Fostering a remote work team

Fostering and managing Remote Teams

In 2018, less than 10 percent of Canadian workers had the option to work from home and only gave most of those the choice of one or two days per week. A July 2020 StatsCan report found that 40 percent of Canada's workers shifted to remote work as the pandemic forced lockdowns and stay-at-home orders. The reality is that the pandemic brought to light how feasible it is to have a remote team. Yet, we're still grappling with managing and building that team when all we've known is how to operate from an office setting. With a bit of ingenuity, you can translate the "in-office" mentality to the "at home" reality. 

Change your communication strategy.

There's no longer the ability to gather at the water cooler or pop down to the lunchroom for a quick coffee break with remote team members. Communication takes a whole new meaning when there are no physical bodies in view, so be cautious that your management of these workers doesn't become "out of sight, out of mind." On the other extreme, don't be the manager who sets up a video call when a simple email will do. Engage your staff by using various communication tools, reserving video calls for weekly team meetings or conversations that are likely to go back and forth to mitigate zoom fatigue. Consider a chat platform that allows your team members to communicate freely when the messages might be a short question. Email helps document timelines or project deadlines and can be archived for future reference.  

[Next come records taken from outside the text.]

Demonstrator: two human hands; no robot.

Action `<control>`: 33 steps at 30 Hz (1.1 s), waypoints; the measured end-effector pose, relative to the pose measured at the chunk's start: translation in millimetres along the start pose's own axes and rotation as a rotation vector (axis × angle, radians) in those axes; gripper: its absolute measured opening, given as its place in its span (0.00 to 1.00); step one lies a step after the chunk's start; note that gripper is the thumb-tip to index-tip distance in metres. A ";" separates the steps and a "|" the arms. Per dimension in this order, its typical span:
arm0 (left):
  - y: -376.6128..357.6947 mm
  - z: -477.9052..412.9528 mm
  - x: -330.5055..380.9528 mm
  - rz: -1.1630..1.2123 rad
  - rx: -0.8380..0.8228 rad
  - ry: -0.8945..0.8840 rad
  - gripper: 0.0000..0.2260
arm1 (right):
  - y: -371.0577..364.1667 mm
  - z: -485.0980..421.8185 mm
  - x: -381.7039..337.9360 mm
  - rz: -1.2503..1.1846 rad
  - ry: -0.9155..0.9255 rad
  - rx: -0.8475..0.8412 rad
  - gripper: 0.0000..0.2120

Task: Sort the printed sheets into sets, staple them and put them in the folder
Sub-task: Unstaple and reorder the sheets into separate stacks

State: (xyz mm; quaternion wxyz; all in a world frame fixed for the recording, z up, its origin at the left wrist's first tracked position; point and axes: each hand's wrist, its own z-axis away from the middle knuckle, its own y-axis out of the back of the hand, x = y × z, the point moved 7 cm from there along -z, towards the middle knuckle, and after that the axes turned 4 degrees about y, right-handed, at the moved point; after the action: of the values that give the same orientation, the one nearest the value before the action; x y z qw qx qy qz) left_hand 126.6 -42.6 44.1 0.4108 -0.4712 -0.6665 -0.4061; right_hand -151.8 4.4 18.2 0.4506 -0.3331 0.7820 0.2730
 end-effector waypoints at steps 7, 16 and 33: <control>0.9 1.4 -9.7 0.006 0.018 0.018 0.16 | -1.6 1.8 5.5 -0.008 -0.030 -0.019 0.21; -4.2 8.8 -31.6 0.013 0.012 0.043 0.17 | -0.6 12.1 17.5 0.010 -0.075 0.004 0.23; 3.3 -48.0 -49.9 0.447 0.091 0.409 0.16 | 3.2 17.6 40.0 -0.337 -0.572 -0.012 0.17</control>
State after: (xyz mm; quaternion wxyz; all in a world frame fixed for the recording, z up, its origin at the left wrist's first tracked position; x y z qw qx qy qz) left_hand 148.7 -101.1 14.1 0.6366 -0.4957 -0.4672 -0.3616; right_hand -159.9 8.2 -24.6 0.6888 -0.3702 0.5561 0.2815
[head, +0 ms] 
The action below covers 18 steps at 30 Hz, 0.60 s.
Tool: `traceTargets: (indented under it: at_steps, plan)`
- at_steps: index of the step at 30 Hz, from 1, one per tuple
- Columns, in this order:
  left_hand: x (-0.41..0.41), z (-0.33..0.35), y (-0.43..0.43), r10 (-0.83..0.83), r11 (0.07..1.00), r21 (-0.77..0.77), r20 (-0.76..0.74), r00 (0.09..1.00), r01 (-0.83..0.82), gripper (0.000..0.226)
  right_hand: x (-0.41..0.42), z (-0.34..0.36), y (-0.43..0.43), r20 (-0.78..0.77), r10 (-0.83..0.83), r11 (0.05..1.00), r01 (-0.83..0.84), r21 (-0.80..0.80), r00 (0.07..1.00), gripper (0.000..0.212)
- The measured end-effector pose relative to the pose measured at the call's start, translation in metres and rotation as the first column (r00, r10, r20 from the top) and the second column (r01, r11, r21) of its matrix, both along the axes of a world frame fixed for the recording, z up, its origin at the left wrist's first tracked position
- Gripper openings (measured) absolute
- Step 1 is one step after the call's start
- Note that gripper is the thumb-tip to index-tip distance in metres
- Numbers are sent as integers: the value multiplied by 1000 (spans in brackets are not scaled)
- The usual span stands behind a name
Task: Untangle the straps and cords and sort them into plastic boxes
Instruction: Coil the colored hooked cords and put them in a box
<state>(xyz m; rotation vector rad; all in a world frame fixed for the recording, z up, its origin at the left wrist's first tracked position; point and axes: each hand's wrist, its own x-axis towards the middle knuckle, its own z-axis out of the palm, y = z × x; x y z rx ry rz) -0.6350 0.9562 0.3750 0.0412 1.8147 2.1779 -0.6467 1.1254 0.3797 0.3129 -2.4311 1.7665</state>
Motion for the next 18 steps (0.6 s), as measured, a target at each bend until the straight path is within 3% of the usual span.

Empower your team with the right resources.

While remote workers set up their workspaces themselves, they still need specific resources to do their jobs effectively. You may consider enhancing their home office comfort by offering them a noise-cancelling headset, a licence for user-friendly web-based software (like editing software) or WiFi boosters. 

Build camaraderie. 

The best thing about working for an organization is the team itself and knowing you're part of something bigger. Collaboration, brainstorming sessions and coffee breaks need not fall by the wayside. While it's more challenging to engage co-workers who are dispersed, it's essential to make everyone feel included. Find ways to engage the team without calls and emails being all work, all the time. Perhaps 15-minute virtual water cooler chats on Fridays where everyone can share a highlight from the week, not work-related. Although "zoom fatigue" may be a downside to remote work, video conferencing still has a time and place. For example, brainstorming sessions are a great way to engage your staff while also reading body language.